Category: writing (page 2 of 3)

showing up when you’re sick

When something bad happens, you have three choices. You can either let it define you, let it destroy you, or you can let it strengthen you. –Unknown

We all experience the occasional betrayal by our immune system. It’s yet another form of Resistance rearing its ugly head, trying to keep us from our important work. It’s very tempting to let this be an excuse to let ourselves off the hook. A missed day or two in favor of healing is not the end of the world, so long as it doesn’t cause you to fall irreparably behind. The important work is what we do when we really don’t feel like it. Encouragement, friends, for not letting illness derail you.

Resistance makes you stronger. Writing when you don’t feel like it is the best way to improve your writing habit. Showing up only when it’s easy doesn’t make you stronger. There will always be obstacles. Overcoming them is what makes you better at what you do.
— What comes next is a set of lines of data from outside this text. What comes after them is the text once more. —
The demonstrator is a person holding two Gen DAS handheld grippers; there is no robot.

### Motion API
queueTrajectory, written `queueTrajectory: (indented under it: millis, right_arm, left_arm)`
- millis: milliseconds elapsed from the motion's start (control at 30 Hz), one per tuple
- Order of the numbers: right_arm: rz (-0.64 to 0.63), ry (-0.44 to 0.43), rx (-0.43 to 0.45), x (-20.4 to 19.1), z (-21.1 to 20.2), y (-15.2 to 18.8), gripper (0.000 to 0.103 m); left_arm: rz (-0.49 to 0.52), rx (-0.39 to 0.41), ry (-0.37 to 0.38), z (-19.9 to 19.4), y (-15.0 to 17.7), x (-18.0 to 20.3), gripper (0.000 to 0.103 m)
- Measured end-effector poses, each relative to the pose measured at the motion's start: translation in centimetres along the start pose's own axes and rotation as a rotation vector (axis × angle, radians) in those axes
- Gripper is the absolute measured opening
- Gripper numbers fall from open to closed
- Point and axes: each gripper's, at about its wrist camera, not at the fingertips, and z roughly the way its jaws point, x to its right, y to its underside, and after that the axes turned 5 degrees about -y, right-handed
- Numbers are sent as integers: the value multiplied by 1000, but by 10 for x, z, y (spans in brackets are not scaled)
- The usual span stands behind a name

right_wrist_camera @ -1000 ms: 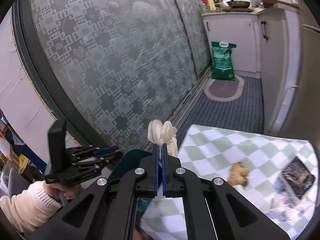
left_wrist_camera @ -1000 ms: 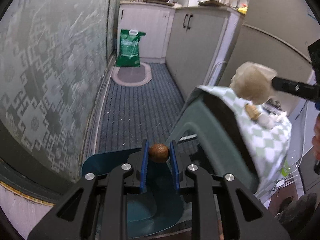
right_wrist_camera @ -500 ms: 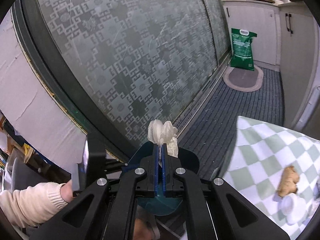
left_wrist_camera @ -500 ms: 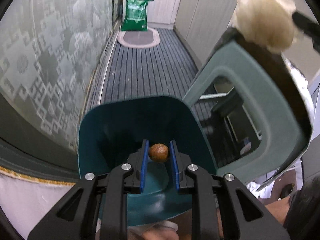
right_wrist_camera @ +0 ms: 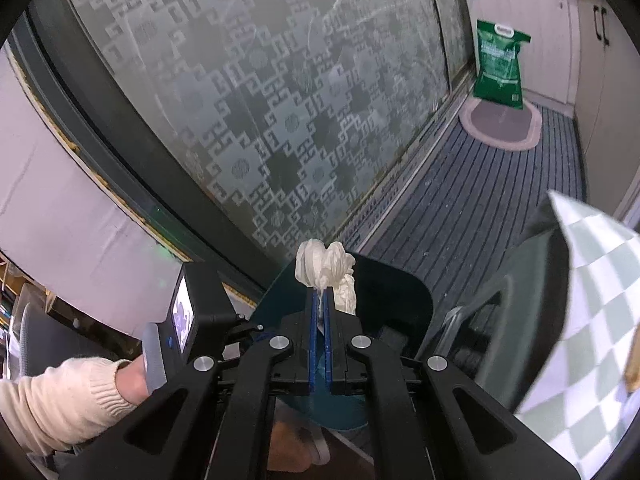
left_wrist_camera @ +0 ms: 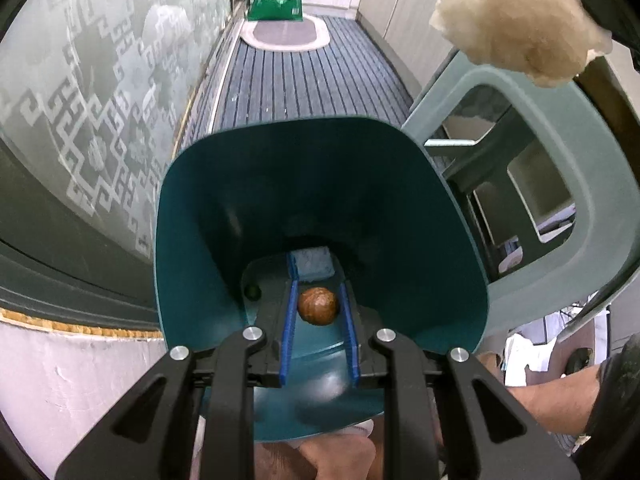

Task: Collect trash
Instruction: 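Open the left gripper to drop the nut into the bin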

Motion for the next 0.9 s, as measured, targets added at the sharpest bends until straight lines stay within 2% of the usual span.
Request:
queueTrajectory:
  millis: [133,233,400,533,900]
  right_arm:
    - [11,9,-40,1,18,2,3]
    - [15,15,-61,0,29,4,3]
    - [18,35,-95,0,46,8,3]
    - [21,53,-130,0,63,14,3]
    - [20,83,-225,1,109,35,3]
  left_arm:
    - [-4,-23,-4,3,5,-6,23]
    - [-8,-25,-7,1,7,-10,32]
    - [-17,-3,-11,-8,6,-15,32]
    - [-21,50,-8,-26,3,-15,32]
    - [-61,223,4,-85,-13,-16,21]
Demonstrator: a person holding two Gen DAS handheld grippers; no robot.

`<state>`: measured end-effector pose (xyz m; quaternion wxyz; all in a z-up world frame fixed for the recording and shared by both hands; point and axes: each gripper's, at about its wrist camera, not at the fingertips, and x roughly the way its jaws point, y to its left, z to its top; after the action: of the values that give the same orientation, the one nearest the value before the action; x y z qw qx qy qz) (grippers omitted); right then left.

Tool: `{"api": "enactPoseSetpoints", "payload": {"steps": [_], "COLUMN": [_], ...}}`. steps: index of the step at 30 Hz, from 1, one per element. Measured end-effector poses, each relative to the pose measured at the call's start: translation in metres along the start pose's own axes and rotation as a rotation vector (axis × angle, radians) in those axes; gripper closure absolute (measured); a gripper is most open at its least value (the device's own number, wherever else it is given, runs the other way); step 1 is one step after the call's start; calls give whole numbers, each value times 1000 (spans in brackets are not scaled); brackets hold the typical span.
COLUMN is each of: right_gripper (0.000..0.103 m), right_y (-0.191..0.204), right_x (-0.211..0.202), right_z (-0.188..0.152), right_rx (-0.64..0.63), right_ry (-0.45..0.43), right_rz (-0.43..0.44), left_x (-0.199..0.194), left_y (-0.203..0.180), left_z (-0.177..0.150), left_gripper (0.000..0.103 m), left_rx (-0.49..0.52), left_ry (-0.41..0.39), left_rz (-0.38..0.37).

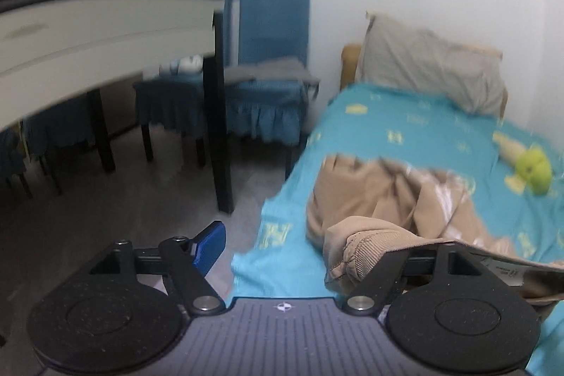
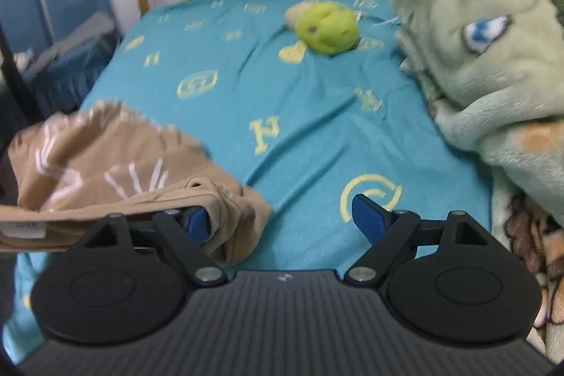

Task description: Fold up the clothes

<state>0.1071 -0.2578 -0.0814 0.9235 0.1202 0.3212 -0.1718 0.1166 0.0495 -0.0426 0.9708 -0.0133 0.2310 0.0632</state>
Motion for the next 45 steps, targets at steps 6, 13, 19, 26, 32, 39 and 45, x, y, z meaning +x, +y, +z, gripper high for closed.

Ride the high. Be inspired by your illness-induced stupor. Take advantage of the fact that your inner editor is too tired to give a crap and go wild. Write something you wouldn’t normally write, like maybe trying your hand at poetry. Or work your symptoms into a scene. Can you learn something about your character through how you currently feel?

Give yourself permission to suck. It’s always good to get the crap out to make way for better work. If you often feel like the words on the page are somehow too precious to throw out, this may be a good exercise in writing something that is meant to be scrapped. It’s cathartic to shred work sometimes. It takes the pressure off. Be happy to have work you don’t feel bad about shredding. Some days you just have to half-ass it. It’s still better than not showing up at all.

Plan ahead. When you’re well, try to stay ahead by keeping a schedule and writing more than your daily quota. This will give you some wiggle room when unexpected things arise, like illness or an emergency. If you have deadlines, make sure you have content well ahead of time. Anticipate that things will crop up and don’t wait until the last minute. If you stay ahead, there will be margin for you to have a day or two of down time without having to do too much catching up later.

Let go of the little things. Eliminate any unnecessary activities. Most things can be postponed for a couple of days. Avoid cleaning, cooking, gardening, or anything else you might be tempted to do. The world won’t crumble if you don’t do everything you’d normally do when you’re well. Call in reinforcements if you need to. If someone can help with a meal or kids, that will give you the time you need to rest and knock out a few words–even if it’s nothing more than a haiku about how messy your house is.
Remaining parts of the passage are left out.